→ YOUR INSTRUCTIONS
Output range, inclusive: from the line containing "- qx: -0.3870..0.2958" to the line containing "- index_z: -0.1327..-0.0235". Restate those lines from the data below word for word and only those.

BEGIN

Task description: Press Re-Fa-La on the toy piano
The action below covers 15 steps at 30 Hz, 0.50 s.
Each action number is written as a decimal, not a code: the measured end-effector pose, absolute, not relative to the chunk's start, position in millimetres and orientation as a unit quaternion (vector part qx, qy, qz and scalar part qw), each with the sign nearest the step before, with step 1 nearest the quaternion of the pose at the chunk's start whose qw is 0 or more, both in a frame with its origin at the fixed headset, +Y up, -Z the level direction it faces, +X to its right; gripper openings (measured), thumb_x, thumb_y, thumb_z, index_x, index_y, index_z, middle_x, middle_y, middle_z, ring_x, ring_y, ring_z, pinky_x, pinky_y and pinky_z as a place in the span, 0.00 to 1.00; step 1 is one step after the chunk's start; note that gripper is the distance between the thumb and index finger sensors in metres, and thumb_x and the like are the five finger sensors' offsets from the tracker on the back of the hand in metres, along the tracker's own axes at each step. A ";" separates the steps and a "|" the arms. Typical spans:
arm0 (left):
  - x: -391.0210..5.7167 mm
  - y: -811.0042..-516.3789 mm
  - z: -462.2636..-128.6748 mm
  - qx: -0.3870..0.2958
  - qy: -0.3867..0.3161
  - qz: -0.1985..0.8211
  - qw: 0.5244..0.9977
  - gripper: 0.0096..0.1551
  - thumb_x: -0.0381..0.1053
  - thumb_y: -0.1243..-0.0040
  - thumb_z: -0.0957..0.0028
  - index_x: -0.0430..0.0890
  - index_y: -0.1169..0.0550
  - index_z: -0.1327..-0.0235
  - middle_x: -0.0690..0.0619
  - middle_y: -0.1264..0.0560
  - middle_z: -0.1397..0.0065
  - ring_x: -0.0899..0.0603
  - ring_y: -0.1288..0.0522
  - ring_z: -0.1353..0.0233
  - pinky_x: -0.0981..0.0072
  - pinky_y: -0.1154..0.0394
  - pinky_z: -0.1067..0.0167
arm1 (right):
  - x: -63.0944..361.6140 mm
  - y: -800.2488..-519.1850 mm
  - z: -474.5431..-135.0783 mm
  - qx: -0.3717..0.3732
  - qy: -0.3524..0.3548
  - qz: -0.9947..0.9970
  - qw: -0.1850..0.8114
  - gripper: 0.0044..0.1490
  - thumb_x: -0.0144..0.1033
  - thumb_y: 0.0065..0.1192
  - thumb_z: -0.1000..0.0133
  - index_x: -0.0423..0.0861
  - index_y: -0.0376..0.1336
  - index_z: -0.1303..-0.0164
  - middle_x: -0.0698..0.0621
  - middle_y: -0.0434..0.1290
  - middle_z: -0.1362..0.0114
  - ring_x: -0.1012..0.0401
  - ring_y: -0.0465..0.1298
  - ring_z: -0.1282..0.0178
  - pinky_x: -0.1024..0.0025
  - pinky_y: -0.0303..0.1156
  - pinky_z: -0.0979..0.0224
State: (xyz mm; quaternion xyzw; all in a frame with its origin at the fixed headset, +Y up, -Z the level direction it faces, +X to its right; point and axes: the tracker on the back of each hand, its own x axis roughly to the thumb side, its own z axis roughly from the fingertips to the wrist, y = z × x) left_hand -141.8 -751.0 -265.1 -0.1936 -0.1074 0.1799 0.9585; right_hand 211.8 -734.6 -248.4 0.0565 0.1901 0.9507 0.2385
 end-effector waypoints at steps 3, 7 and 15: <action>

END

→ WRITTEN ANSWER
  - qx: -0.3870..0.2958
  - qy: -0.3867..0.3161
  - qz: -0.1985..0.8211
  - qw: 0.5244..0.9977
  - gripper: 0.0096..0.1551
  - thumb_x: -0.0381..0.1053
  - thumb_y: -0.1243..-0.0040
  - thumb_z: -0.0957..0.0028
  - index_x: -0.0430..0.0890
  - index_y: -0.1169..0.0550
  - index_z: -0.1327..-0.0235

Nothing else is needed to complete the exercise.